## WORK ITEM
May I have, exactly as written, the line containing "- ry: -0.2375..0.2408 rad" and every line after it through the end of the listing below, and nothing else?

## RECORDED DATA
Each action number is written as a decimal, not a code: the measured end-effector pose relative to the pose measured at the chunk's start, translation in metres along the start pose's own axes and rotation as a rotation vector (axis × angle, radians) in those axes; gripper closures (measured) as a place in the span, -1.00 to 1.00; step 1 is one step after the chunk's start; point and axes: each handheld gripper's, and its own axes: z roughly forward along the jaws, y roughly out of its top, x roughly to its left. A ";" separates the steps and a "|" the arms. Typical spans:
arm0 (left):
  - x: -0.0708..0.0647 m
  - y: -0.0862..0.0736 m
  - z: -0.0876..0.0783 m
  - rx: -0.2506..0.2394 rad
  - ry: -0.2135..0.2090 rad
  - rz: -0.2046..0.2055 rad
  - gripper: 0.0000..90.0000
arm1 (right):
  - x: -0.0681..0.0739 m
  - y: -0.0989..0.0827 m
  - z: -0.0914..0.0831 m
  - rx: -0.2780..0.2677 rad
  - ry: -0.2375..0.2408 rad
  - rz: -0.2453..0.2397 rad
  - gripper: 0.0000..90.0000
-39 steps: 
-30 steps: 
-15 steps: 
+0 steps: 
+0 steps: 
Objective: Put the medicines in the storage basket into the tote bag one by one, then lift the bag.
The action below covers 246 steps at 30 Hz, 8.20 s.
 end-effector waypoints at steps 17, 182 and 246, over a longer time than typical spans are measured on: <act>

## EXERCISE ANSWER
  - ry: -0.2375..0.2408 rad
  - rz: -0.2453..0.2397 rad
  - gripper: 0.0000..90.0000
-39 steps: 
-30 steps: 
-15 steps: 
+0 steps: 
+0 steps: 
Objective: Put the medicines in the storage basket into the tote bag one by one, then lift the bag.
The action below covers 246 steps at 30 Hz, 8.20 s.
 end-effector waypoints at steps 17, 182 and 246, over a longer time than typical spans are measured on: <act>

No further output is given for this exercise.